/dedoc

Dedoc is a universal open system for bringing documents to a uniform format. It automatically extracts logical structure, tables, and meta information.

Primary LanguagePythonApache License 2.0Apache-2.0

Dedoc

Dedoc

Dedoc is an open universal system for converting documents to a unified output format. It extracts a document’s logical structure and content, its tables, text formatting and metadata. The document’s content is represented as a tree storing headings and lists of any level. Dedoc can be integrated in a document contents and structure analysis system as a separate module.

Features and advantages

Dedoc is implemented in Python and works with semi-structured data formats (DOC/DOCX, ODT, XLS/XLSX, CSV, TXT, JSON) and none-structured data formats like images (PNG, JPG etc.), archives (ZIP, RAR etc.), PDF and HTML formats. Document structure extraction is fully automatic regardless of input data type. Metadata and text formatting is also extracted automatically.

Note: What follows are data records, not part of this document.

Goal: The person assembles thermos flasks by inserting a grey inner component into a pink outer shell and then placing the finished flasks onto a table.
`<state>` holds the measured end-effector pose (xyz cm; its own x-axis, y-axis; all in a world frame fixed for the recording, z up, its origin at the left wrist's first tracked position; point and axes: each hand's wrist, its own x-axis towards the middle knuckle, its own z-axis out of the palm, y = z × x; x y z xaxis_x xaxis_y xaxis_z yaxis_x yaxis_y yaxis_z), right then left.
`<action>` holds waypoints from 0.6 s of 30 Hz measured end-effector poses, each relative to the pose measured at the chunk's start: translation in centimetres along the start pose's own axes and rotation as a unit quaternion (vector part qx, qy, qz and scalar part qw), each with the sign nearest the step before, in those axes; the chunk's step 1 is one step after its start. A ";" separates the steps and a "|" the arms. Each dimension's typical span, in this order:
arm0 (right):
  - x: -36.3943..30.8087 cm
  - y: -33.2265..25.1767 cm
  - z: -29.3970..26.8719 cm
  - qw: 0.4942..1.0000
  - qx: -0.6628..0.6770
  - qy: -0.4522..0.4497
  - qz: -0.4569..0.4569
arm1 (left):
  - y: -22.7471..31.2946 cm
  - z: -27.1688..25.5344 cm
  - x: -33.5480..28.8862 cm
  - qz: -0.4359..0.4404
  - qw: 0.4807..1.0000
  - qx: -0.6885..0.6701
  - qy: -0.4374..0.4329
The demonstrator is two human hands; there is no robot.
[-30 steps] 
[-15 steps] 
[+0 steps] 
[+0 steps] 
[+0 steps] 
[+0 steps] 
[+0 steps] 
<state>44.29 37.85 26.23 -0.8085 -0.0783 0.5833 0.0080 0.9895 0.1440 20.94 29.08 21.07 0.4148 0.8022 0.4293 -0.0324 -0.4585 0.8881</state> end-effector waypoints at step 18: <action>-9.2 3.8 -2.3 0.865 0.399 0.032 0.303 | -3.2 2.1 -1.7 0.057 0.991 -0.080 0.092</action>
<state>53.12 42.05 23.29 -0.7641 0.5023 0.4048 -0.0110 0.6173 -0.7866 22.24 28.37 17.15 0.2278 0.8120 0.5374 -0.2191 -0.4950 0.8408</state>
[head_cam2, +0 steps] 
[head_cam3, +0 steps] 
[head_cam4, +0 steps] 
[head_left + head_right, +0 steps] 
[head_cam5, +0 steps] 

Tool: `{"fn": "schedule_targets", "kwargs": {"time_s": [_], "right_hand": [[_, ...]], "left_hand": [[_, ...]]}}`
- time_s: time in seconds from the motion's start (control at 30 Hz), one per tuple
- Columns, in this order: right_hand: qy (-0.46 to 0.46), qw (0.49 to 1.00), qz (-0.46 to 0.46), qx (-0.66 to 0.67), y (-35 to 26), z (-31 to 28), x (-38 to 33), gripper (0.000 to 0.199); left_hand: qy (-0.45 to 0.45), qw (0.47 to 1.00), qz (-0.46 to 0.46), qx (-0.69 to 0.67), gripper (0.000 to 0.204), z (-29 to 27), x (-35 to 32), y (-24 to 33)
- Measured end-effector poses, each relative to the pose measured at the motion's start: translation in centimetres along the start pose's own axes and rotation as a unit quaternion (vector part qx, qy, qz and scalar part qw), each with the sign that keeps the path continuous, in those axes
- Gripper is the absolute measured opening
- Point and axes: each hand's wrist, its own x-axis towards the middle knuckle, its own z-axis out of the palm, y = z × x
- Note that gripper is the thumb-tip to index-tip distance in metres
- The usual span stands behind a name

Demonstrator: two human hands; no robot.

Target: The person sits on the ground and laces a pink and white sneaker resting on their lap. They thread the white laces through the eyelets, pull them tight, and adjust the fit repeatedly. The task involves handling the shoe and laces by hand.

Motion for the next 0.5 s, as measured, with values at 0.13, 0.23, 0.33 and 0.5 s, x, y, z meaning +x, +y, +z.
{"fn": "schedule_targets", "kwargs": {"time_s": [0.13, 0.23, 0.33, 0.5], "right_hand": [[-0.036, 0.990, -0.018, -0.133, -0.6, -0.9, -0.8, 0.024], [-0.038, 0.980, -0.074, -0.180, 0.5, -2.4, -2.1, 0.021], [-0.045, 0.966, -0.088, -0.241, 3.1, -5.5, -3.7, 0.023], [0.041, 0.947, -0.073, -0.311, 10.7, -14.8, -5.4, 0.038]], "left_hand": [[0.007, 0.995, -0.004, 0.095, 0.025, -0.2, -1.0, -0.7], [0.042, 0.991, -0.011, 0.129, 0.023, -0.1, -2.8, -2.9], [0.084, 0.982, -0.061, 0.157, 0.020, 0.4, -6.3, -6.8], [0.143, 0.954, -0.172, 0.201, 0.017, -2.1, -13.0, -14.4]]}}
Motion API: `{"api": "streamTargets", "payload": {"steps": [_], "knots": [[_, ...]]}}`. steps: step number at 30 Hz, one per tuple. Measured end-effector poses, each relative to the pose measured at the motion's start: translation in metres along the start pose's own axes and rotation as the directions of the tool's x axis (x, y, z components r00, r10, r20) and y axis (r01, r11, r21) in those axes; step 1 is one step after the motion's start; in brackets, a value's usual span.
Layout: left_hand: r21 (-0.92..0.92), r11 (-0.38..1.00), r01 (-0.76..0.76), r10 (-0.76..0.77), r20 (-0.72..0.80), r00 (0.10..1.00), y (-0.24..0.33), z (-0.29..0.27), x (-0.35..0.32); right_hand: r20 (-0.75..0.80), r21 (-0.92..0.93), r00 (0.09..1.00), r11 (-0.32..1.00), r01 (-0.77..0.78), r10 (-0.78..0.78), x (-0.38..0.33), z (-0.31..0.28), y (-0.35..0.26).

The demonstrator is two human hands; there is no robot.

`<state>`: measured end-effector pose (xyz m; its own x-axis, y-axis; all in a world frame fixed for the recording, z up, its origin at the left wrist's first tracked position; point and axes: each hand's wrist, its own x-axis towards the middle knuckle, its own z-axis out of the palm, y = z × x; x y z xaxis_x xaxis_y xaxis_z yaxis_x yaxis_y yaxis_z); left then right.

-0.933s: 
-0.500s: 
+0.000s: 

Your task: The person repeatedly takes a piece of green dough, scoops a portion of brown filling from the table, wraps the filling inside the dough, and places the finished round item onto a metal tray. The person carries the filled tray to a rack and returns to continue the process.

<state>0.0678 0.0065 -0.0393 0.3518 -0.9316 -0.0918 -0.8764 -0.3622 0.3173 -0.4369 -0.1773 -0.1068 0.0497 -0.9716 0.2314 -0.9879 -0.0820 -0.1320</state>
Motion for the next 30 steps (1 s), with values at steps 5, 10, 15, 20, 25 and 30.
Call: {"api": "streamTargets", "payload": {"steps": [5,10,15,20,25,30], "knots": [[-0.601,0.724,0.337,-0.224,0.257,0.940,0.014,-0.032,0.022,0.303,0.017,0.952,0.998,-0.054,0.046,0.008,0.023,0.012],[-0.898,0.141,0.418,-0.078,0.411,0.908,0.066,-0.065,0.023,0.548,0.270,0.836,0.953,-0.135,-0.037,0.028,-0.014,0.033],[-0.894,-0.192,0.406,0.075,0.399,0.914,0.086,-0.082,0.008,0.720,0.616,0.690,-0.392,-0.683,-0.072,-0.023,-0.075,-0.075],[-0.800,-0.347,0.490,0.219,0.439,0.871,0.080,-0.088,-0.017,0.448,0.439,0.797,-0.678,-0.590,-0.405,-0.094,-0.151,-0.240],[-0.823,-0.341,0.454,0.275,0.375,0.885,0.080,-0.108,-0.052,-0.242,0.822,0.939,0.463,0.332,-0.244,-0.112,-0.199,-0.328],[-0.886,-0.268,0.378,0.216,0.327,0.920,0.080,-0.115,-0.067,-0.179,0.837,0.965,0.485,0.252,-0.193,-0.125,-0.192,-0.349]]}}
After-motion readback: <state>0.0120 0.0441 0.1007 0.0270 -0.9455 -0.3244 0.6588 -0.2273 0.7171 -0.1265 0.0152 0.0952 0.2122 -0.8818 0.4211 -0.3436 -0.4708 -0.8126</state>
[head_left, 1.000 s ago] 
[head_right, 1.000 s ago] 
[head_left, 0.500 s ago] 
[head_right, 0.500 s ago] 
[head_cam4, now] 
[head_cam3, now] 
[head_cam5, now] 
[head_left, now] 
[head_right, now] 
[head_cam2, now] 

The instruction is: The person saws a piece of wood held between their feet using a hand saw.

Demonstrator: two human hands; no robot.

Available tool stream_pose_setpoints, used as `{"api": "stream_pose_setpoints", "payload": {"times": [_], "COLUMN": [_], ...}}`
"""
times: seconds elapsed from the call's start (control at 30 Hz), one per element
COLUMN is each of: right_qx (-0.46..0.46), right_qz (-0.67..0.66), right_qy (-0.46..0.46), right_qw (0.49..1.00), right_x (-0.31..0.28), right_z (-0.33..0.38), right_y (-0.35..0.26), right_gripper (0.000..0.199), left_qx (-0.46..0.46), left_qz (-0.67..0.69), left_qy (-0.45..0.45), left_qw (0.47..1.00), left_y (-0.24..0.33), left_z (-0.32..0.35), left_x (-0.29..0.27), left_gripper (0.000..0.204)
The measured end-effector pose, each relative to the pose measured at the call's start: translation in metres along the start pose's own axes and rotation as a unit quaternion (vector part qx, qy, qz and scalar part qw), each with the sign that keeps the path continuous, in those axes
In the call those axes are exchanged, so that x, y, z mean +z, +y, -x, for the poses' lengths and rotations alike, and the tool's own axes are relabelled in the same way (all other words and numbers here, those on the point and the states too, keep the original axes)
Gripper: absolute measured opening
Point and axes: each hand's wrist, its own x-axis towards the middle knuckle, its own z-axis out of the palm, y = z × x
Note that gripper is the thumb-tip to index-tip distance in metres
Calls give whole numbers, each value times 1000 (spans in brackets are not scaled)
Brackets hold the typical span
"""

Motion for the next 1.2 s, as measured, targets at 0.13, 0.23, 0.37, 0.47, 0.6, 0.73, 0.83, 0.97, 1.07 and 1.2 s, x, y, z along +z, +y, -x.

In 2022, the system won a grant to support the development of promising AI projects from the Innovation Assistance Foundation (Фонд содействия инновациям).

Dedoc provides:

  • Extensibility due to a flexible addition of new document formats and to an easy change of an output data format.
  • Support for extracting document structure out of nested documents having different formats.
  • Extracting various text formatting features (indentation, font type, size, style etc.).
  • Working with documents of various origin (statements of work, legal documents, technical reports, scientific papers) allowing flexible tuning for new domains.
  • Working with PDF documents containinng a text layer:
    • Support to automatically determine the correctness of the text layer in PDF documents;
    • Extract containing and formatting from PDF-documents with a text layer using the developed interpreter of the virtual stack machine for printing graphics according to the format specification. Extracting table data from DOC/DOCX, PDF, HTML, CSV and image formats:
    • Recognizing a physical structure and a cell text for complex multipage tables having explicit borders with the help of contour analysis.
  • Working with scanned documents (image formats and PDF without text layer):
    • Using Tesseract, an actively developed OCR engine from Google, together with image preprocessing methods.
    • Utilizing modern machine learning approaches for detecting a document orientation, detecting single/multicolumn document page, detecting bold text and extracting hierarchical structure based on the classification of features extracted from document images.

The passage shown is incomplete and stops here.